Alice is essentially a nurse in a hospital who’s a cold hearted serial killer, using her position to do away with the healthy in a way that doesn’t arouse suspicion.
Honestly, that’s about all that we learn about Alice in this first issue, as much of it after she opens the story is spent establishing the setting within the hospital during the zombie outbreak and the supporting characters.
It’s a little early to say for sure how this series will play out but it shows great potential and it’s a chance to jump on early. It’s obviously good enough that Delcourt is willing to make it one of their first translated books, and it should be very interesting to see how a seemingly innocent but actually very evil and intelligent lead character handles a zombie apocalypse.
Describing a book that’s as mind bending an experience as Promethee is not easy. It mixes mythology, theology, science and science fiction in an absolutely amazing way. You actually feel smarter after reading an issue of Promethee. Impressive indeed.

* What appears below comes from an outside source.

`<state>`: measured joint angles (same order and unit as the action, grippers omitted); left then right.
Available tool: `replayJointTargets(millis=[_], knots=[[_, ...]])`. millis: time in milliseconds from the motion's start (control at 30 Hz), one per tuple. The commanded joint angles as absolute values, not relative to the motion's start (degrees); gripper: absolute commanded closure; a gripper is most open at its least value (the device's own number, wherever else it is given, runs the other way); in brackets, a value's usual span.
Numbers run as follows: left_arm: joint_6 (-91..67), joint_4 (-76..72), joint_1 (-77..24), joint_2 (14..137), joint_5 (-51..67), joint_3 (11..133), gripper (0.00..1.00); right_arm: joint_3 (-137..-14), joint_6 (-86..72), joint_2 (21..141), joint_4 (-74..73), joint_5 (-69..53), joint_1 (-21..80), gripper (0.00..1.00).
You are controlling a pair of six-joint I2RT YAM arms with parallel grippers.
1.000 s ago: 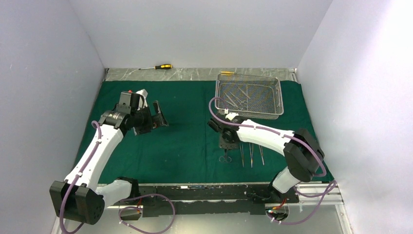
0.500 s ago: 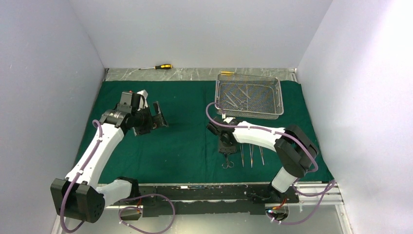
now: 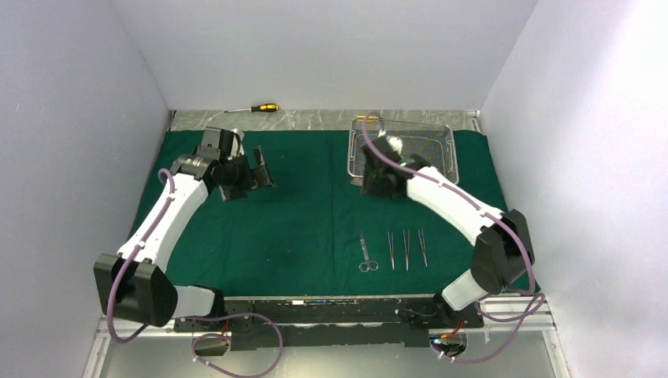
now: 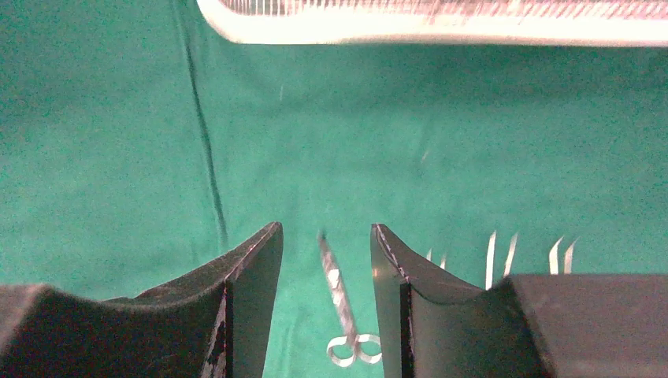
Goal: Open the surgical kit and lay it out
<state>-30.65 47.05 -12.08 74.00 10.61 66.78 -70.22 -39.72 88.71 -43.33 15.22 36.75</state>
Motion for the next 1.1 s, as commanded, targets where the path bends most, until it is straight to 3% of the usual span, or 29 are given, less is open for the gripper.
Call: replayJointTargets(millis=[0,167,300,400,733,1067], knots=[[-29.75,43.94,-11.87,78.31,10.71,72.9,0.01,-75.08,-27.22,85.63,-34.1,14.63,27.81,0.51],[-30.32,44.22,-11.87,85.04,11.46,80.37,0.0,-83.6,-18.35,95.4,-29.93,6.24,18.6,0.52],[-29.83,44.64,-11.87,89.61,12.1,85.76,0.01,-88.68,-8.63,104.07,-26.02,0.42,16.27,0.61],[-29.29,45.41,-11.79,92.35,12.22,89.07,0.01,-90.55,-3.85,109.55,-21.87,1.38,15.98,0.64],[-29.62,44.24,-10.69,97.76,12.62,92.38,0.01,-107.52,-0.8,127.08,-28.98,3.86,15.03,0.62],[-28.84,45.76,-8.5,101.72,13.64,95.8,0.01,-110.21,3.21,132.13,-30.53,2.66,14.51,0.62]])
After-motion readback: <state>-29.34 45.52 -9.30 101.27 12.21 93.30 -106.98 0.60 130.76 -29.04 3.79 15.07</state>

Quite honestly some of the Delcourt titles I’ve tried I’ve had some difficulty reading, and I couldn’t say if that was due to my own mindset at the time of trying them or perhaps issues with the translation to English failing to connect. This isn’t a problem with Promethee though, and that’s especially notable considering how dialogue heavy a book this is.
Please don’t be put off by that last line about it being dialogue heavy. Unlike some books where the dialogue just seems unnecessary here it’s fascinating stuff, so well researched and vital to the book as well as extremely interesting.

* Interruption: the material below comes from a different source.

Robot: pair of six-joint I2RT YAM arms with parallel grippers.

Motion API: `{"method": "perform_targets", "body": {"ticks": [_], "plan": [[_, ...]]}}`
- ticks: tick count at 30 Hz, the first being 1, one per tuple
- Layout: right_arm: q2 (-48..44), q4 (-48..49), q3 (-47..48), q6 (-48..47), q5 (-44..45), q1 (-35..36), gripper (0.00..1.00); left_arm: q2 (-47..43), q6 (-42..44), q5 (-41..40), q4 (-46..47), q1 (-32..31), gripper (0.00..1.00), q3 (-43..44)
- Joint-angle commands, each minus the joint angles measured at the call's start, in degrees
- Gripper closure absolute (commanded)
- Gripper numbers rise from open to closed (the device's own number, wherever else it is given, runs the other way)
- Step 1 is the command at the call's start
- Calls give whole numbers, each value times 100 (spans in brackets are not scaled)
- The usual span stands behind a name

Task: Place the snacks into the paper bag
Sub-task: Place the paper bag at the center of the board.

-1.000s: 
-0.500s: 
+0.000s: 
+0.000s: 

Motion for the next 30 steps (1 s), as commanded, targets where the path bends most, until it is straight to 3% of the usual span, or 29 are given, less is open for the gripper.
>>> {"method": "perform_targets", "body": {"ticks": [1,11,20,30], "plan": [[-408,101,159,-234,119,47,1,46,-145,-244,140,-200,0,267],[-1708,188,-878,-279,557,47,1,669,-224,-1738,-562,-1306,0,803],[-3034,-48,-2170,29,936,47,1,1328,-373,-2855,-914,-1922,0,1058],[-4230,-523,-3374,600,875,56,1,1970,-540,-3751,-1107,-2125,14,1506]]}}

Honestly if I was to go on about this book I’d just be gushing. It has so many characters, so many subplots, and yet you don’t get lost in it. The story itself involves an a seemingly impossible event occurring for 13 straight days at 13:13 O’Clock. An example is every plane in the air crashing at exactly that time, causing a loss of life in the millions. But because this event is treated with such gravity and realism it doesn’t feel like a plot point to be shrugged off as part of a fictional story the way it would in so many other comics. It’s the opposite effect that occurs. I was left thinking if this happened this is how the media and people would react. And somehow then this Sci-Fi story started to feel plausible, and the thought became frightening.
I recommend this book on the highest level to those looking for something with more depth than just the next beat em up super hero fair. Promethee plays out like a Science Fiction epic that should be brought to a major TV Network like HBO or Showtime with the highest of production values, because that’s what it would deserve.